Brief
Give an exact copy of the lines of the records below, starting at the line containing "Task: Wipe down" and running to the end.

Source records
- - - -

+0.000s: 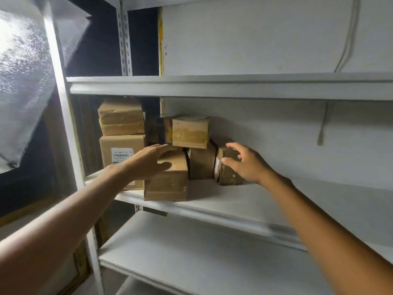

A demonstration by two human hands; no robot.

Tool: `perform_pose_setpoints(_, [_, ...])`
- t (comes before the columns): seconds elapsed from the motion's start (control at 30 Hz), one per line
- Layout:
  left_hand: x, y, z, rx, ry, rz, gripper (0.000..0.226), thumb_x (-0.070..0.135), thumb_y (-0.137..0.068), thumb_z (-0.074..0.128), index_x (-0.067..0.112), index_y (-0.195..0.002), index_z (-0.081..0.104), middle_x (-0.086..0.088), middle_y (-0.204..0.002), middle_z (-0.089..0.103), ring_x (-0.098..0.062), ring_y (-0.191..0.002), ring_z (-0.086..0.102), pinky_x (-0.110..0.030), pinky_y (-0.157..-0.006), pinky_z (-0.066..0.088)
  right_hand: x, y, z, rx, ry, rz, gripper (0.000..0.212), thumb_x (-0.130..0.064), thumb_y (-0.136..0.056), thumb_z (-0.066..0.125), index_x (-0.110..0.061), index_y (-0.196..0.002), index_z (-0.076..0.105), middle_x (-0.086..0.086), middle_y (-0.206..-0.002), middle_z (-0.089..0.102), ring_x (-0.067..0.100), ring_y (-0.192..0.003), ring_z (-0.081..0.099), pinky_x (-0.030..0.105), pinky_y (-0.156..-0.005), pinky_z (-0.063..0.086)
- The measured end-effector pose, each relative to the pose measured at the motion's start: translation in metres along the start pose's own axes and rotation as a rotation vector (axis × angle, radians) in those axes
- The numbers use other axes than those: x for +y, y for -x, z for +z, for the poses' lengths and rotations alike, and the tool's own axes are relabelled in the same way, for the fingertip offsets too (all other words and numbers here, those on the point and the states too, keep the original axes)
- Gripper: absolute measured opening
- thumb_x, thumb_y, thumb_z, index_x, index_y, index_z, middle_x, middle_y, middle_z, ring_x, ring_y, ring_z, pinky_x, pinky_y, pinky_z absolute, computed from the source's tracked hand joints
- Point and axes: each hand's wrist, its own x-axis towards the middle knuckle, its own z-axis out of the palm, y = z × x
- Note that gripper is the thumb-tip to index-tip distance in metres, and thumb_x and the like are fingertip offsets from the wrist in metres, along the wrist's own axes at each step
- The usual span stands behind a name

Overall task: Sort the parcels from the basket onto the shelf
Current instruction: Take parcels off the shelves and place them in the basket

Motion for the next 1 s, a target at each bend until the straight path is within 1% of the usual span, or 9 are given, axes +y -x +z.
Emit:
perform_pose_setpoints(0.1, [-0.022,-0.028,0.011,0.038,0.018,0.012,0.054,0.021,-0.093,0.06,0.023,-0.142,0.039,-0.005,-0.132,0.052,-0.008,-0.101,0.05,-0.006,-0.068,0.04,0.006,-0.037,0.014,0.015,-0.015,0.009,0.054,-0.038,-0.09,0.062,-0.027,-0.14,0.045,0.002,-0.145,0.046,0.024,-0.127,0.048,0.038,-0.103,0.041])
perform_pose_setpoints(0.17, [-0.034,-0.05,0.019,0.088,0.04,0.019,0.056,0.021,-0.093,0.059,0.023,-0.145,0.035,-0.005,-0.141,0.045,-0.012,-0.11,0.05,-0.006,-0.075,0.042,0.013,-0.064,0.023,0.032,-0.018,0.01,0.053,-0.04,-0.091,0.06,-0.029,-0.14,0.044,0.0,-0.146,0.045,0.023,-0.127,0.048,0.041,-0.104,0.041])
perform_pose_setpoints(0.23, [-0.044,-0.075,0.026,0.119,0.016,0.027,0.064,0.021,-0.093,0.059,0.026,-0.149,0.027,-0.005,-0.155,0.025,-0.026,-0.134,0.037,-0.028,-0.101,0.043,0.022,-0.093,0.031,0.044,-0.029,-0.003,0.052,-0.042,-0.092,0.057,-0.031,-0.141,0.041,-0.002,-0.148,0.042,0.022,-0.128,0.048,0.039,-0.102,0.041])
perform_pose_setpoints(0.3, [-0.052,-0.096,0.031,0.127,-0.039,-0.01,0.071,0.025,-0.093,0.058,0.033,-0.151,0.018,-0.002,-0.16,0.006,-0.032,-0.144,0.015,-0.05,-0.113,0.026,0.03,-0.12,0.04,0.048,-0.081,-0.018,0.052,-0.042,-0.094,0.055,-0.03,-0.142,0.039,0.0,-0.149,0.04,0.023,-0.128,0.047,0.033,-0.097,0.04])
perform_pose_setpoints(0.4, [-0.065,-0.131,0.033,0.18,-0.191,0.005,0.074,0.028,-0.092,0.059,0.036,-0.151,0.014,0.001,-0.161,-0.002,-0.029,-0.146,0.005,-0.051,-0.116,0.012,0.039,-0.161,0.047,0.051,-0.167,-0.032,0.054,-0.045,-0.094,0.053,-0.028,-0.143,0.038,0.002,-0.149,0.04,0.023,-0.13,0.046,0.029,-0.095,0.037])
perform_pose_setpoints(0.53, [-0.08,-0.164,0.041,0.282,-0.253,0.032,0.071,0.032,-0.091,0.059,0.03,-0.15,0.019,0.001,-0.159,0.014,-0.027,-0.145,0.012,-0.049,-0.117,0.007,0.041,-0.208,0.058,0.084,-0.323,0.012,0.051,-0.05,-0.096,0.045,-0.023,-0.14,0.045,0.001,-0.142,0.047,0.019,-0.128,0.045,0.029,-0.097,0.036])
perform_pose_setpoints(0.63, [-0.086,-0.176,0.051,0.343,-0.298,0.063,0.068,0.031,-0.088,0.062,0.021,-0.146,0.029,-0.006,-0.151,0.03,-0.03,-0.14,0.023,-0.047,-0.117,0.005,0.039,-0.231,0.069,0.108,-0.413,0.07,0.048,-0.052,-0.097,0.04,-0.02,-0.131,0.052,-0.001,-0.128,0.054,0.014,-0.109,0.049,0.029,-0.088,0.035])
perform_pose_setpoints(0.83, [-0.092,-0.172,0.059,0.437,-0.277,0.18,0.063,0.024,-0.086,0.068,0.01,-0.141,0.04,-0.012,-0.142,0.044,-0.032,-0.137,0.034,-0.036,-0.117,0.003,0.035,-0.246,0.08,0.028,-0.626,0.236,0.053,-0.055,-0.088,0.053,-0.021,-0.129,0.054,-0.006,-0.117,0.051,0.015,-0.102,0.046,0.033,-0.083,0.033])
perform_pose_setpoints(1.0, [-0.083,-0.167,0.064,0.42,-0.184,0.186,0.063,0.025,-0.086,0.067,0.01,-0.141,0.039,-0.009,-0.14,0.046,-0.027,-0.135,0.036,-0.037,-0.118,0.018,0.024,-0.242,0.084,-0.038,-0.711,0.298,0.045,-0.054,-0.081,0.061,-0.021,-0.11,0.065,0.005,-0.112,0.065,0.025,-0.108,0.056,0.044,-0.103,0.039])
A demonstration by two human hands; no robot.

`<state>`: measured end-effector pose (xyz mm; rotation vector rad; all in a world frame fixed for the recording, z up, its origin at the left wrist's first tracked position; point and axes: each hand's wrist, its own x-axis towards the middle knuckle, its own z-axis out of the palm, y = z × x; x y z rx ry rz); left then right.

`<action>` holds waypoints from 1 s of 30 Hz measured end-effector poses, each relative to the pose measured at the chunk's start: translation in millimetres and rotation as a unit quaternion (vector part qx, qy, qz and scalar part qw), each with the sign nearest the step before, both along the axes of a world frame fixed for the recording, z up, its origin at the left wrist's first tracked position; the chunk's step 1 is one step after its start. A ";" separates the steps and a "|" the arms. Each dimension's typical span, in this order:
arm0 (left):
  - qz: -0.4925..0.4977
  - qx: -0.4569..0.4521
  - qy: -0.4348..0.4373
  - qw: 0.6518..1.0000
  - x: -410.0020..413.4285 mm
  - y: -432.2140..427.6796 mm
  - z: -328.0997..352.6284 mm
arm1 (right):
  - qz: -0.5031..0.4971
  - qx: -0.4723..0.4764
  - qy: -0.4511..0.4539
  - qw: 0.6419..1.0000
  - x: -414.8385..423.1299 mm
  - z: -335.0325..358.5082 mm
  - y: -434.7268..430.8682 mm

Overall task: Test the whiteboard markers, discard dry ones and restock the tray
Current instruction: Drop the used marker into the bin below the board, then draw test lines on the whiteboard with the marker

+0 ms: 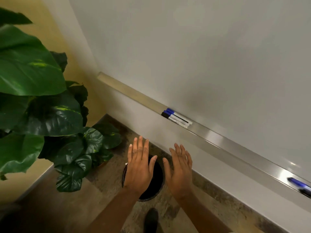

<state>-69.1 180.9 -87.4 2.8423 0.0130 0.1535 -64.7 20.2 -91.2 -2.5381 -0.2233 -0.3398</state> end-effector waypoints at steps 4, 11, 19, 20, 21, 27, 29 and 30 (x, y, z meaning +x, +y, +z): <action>-0.033 0.008 -0.011 0.999 4.2 -28.2 30.2 | -0.015 0.013 -0.019 1.000 0.7 32.4 -24.5; -0.102 0.010 -0.037 0.994 8.5 -78.8 71.7 | -0.055 -0.009 -0.032 0.998 -7.7 77.7 -76.0; -0.174 0.011 -0.056 0.983 15.3 -151.3 100.2 | -0.130 -0.038 -0.026 0.990 -31.6 110.6 -152.0; -0.182 0.008 -0.057 0.982 14.8 -161.1 102.7 | -0.137 -0.042 -0.026 0.989 -35.2 113.1 -162.2; -0.192 0.007 -0.057 0.980 14.1 -171.2 105.0 | -0.146 -0.046 -0.026 0.988 -38.6 114.9 -172.6; -0.257 -0.008 -0.071 0.964 7.8 -234.8 114.7 | -0.212 -0.062 -0.031 0.975 -64.1 117.2 -233.6; -0.273 -0.005 -0.074 0.959 5.2 -254.5 115.4 | -0.228 -0.061 -0.031 0.971 -72.5 118.6 -251.7; -0.282 -0.003 -0.076 0.956 3.8 -263.7 115.8 | -0.235 -0.060 -0.033 0.969 -76.6 119.4 -260.4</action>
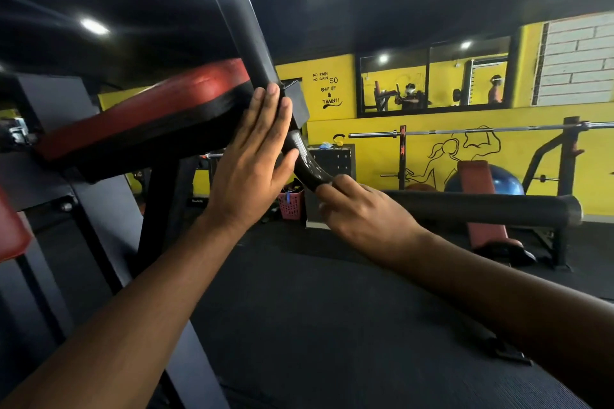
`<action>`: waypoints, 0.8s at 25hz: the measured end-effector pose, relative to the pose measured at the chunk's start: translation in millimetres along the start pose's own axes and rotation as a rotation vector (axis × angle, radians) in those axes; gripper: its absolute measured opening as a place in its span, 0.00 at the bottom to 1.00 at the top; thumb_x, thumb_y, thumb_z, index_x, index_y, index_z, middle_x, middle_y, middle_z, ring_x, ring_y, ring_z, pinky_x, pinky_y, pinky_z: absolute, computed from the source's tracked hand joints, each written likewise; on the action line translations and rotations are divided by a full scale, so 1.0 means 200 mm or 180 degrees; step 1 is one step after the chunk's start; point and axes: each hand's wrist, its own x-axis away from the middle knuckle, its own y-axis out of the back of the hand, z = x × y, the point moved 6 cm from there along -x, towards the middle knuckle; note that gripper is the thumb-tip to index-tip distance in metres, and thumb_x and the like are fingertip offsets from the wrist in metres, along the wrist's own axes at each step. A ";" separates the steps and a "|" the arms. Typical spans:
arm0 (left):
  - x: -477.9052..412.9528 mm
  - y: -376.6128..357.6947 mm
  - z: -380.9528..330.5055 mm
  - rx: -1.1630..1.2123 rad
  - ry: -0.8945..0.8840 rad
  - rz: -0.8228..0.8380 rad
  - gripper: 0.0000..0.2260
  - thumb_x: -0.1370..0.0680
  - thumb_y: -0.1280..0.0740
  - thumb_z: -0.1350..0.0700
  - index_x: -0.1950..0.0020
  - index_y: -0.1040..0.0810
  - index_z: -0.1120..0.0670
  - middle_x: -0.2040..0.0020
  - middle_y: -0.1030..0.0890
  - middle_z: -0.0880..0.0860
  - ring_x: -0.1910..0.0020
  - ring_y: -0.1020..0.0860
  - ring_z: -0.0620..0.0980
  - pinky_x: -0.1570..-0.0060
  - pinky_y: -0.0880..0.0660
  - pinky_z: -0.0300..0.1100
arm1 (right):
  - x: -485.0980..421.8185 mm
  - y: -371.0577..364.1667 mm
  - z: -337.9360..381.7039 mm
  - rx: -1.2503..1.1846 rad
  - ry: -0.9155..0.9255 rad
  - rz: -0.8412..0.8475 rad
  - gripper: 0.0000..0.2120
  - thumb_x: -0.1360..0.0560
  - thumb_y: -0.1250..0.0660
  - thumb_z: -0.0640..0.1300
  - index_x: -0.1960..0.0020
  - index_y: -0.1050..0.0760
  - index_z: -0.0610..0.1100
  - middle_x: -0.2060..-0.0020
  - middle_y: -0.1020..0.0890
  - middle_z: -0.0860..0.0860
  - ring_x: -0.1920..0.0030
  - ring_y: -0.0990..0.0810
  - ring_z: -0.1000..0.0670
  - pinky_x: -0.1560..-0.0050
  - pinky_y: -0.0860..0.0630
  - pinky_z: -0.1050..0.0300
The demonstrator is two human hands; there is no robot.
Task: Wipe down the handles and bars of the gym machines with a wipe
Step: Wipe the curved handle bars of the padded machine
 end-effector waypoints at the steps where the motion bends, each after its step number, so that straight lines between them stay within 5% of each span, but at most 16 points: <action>1: 0.00 0.00 0.00 -0.0004 -0.0001 0.0011 0.26 0.19 0.34 0.57 0.25 0.39 0.66 0.25 0.39 0.66 0.24 0.42 0.62 0.28 0.37 0.57 | 0.02 0.00 0.00 -0.0027 0.0055 0.0029 0.18 0.26 0.47 0.36 0.50 0.18 0.40 0.47 0.21 0.43 0.50 0.21 0.43 0.60 0.19 0.53; 5: 0.00 0.00 0.00 0.0038 0.0009 0.0011 0.27 0.19 0.34 0.57 0.25 0.39 0.66 0.24 0.39 0.65 0.24 0.42 0.62 0.28 0.37 0.56 | -0.01 0.00 -0.06 -0.0606 -0.0706 0.0052 0.09 0.28 0.32 0.35 0.49 0.20 0.40 0.48 0.22 0.42 0.50 0.21 0.42 0.64 0.19 0.49; 12: 0.00 0.00 0.01 0.0071 0.0004 0.0108 0.27 0.19 0.34 0.57 0.24 0.40 0.65 0.24 0.40 0.65 0.23 0.44 0.61 0.26 0.40 0.55 | -0.12 0.02 -0.24 -0.2545 -0.2718 0.0267 0.12 0.20 0.37 0.42 0.37 0.28 0.44 0.47 0.19 0.46 0.53 0.19 0.49 0.61 0.19 0.56; 17: 0.01 0.00 0.01 0.0142 0.0053 0.0144 0.28 0.19 0.34 0.57 0.24 0.41 0.65 0.24 0.41 0.65 0.23 0.45 0.61 0.26 0.40 0.57 | -0.15 -0.04 -0.38 -0.2883 -0.2797 0.1604 0.11 0.20 0.37 0.45 0.38 0.25 0.44 0.53 0.22 0.50 0.58 0.26 0.56 0.65 0.32 0.63; 20: 0.01 -0.02 0.00 0.0134 0.0044 0.0097 0.27 0.19 0.35 0.57 0.24 0.41 0.66 0.24 0.41 0.66 0.23 0.44 0.63 0.27 0.39 0.59 | -0.10 -0.08 -0.38 -0.3447 -0.3022 0.1409 0.10 0.21 0.36 0.42 0.40 0.22 0.46 0.53 0.23 0.52 0.55 0.25 0.55 0.63 0.32 0.62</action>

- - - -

Written response
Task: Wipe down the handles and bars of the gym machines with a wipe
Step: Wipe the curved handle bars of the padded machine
 end-effector waypoints at the steps where the motion bends, each after its step number, so that straight lines between them stay within 5% of each span, but at most 16 points: <action>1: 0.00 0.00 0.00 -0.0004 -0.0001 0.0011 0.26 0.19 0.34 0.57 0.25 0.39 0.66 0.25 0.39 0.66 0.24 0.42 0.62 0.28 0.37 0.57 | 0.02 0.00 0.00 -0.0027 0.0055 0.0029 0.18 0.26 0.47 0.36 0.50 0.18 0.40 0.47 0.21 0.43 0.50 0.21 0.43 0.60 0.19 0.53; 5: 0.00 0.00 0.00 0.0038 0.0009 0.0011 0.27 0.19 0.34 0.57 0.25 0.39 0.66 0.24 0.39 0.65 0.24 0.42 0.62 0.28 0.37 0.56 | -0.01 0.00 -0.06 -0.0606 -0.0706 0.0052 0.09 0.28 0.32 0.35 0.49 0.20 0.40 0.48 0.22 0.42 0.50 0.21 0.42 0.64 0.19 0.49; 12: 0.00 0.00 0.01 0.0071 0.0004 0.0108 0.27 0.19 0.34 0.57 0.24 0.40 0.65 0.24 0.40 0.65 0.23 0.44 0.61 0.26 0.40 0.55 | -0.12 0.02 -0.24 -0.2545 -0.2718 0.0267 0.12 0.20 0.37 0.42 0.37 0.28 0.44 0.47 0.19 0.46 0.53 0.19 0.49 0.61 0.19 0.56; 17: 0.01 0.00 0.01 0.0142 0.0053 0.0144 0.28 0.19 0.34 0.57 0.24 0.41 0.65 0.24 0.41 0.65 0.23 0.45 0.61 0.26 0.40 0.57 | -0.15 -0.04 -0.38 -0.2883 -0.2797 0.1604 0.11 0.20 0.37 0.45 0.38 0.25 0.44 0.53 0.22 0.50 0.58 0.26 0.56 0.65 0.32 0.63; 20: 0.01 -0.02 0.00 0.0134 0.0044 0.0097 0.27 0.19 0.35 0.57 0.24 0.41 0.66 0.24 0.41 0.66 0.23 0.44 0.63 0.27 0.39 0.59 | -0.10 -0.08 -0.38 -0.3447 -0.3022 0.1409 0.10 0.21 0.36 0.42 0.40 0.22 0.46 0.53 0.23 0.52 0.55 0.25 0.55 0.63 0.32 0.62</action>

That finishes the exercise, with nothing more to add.